The goal of this repository is to provide all the tools to embed and retrieve from a vector database in Postgres.
The documents to be embedded must already be in the Postgres database and at the moment the table names can't be changed and are aligned with the naming in LegifranceAPI. It is advisable to run the embedding script on a schedule to continuously generate embeddings for new documents added to the database. Just verify that two processes are not running simultaneousl (this usage is untested). The retrieval can instead be run by simply importing and calling the function in retrieve.py.

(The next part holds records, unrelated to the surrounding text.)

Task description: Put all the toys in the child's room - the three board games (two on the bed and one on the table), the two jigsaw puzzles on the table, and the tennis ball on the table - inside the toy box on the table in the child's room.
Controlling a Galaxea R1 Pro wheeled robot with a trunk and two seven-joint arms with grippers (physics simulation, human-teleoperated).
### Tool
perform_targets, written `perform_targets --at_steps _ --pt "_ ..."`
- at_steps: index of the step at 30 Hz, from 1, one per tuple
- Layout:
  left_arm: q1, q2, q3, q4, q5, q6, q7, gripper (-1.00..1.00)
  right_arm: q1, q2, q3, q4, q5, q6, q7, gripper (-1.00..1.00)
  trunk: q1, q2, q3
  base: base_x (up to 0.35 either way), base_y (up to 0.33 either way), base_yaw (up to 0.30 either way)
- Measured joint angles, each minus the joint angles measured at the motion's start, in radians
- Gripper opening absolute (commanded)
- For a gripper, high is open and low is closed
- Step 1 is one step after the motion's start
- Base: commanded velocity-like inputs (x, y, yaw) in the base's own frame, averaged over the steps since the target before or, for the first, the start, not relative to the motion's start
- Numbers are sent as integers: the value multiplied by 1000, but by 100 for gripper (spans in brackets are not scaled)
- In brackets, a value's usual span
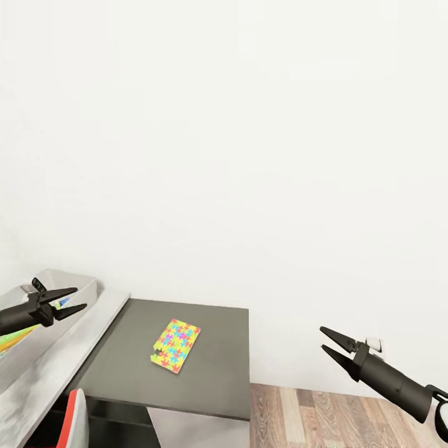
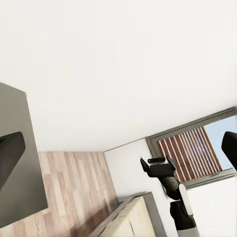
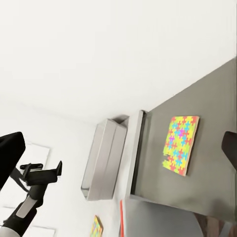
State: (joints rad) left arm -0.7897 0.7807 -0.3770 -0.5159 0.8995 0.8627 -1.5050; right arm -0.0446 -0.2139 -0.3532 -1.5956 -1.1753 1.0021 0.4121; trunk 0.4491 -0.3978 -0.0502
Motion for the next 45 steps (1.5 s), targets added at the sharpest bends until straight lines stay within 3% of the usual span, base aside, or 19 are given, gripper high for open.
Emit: perform_targets --at_steps 20,31,35,40,42,45 --pt "1 -2 -2 3 -3 10 7 100 0 -2 -1 0 0 0 -2 100 0 0 3 41 -10 -36" --pt "0 -8 -3 2 -37 12 32 100 0 -2 -1 0 0 0 -3 100 0 0 3 0 0 0" --pt "-2 -16 1 -4 -67 14 88 100 0 -1 0 0 0 -1 -7 100 0 0 3 0 0 0" --pt "-14 -105 7 -6 -106 20 265 100 0 0 7 0 1 -3 -39 100 0 0 3 0 0 0" --pt "-18 -148 10 -8 -111 23 378 100 0 0 8 0 1 -3 -73 100 0 0 3 0 0 0" --pt "-53 -223 12 -10 -113 22 604 100 -1 0 9 0 0 -3 -144 100 0 0 3 0 0 0"
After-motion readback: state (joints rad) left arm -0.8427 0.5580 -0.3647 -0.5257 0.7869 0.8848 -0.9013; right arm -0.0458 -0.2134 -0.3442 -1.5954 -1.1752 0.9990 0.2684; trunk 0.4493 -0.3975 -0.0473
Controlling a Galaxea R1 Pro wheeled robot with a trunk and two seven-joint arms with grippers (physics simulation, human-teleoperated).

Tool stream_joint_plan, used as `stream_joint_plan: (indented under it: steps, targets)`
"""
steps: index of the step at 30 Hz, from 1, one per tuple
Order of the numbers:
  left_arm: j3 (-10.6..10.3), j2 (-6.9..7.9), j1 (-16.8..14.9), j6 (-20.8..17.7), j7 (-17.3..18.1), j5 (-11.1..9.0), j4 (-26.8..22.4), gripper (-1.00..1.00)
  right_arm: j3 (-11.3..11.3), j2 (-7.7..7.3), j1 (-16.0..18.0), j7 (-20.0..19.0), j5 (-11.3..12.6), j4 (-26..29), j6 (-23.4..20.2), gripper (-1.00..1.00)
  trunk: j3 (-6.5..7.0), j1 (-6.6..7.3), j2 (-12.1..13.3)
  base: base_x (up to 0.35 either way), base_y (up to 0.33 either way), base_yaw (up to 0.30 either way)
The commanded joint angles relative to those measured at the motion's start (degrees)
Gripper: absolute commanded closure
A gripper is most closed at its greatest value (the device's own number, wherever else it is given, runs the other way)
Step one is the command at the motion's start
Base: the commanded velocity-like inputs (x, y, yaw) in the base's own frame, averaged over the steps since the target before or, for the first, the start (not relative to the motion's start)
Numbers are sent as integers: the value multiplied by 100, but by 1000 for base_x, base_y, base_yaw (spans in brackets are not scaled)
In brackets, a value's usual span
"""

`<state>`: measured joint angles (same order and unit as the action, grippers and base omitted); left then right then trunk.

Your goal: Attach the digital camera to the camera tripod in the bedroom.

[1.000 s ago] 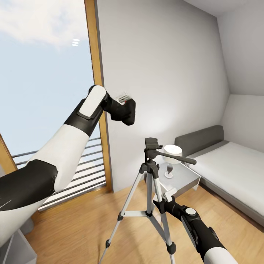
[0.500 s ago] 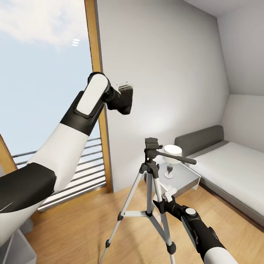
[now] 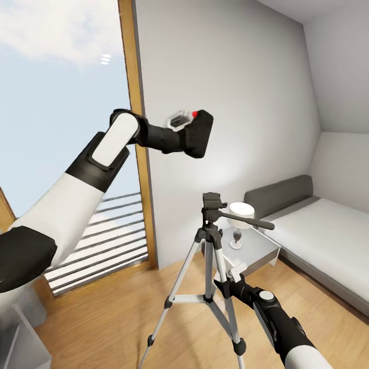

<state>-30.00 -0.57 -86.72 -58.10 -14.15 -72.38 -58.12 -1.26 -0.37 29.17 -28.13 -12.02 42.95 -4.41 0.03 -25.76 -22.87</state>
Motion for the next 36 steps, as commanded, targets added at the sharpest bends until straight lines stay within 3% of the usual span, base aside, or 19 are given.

This repository contains the following files and directories:
- embed.py: Python script used to generate the embeddings for new documents in the database.
- retrieve.py: Python script providing a single function that can be called to query and retrieve from vector database.
- embedding_and_retrieval: Directory collecting all additional Python scripts and custom modules needed to run the tools.
- .gitignore: Gitignore file for this repository.
- requirements.txt: PIP requirements file to install required packages.
- README.md: The Readme file you are currently reading.
The Python enviroment used for this repository was purposefully kept as simple as possible, with minimal dependencies.
An environment containing the required packages with compatible versions can be created as follows:
conda create -n embed_retrieve python==3.12.4
conda activate embed_retrieve
pip install -r requirements.txtThe following environmental variables need to be set before the script can be run: POSTGRES_HOST, POSTGRES_DB_NAME, POSTGRES_USER, POSTGRES_PASSWORD, POSTGRES_PORT.
Do not put these variables in a file that gets pushed to an online repository.
To run the Python script to make new embeddings, simply activate the correct conda environment and, from the same directory as the embed.py file run:
python embed.pyLine arguments can be provided to the above command to change the behaviour of the script. An exaustive list of them can be found by running python embed.py -h.
To run queries on the vector database, simply import the function retrieve within retrieve.py and call it with appropriate parameters.
from retrieve import retrieve
retrieve('The text of the query')To get an explaination of what arguments the function accepts you can run help(retrieve) after importing.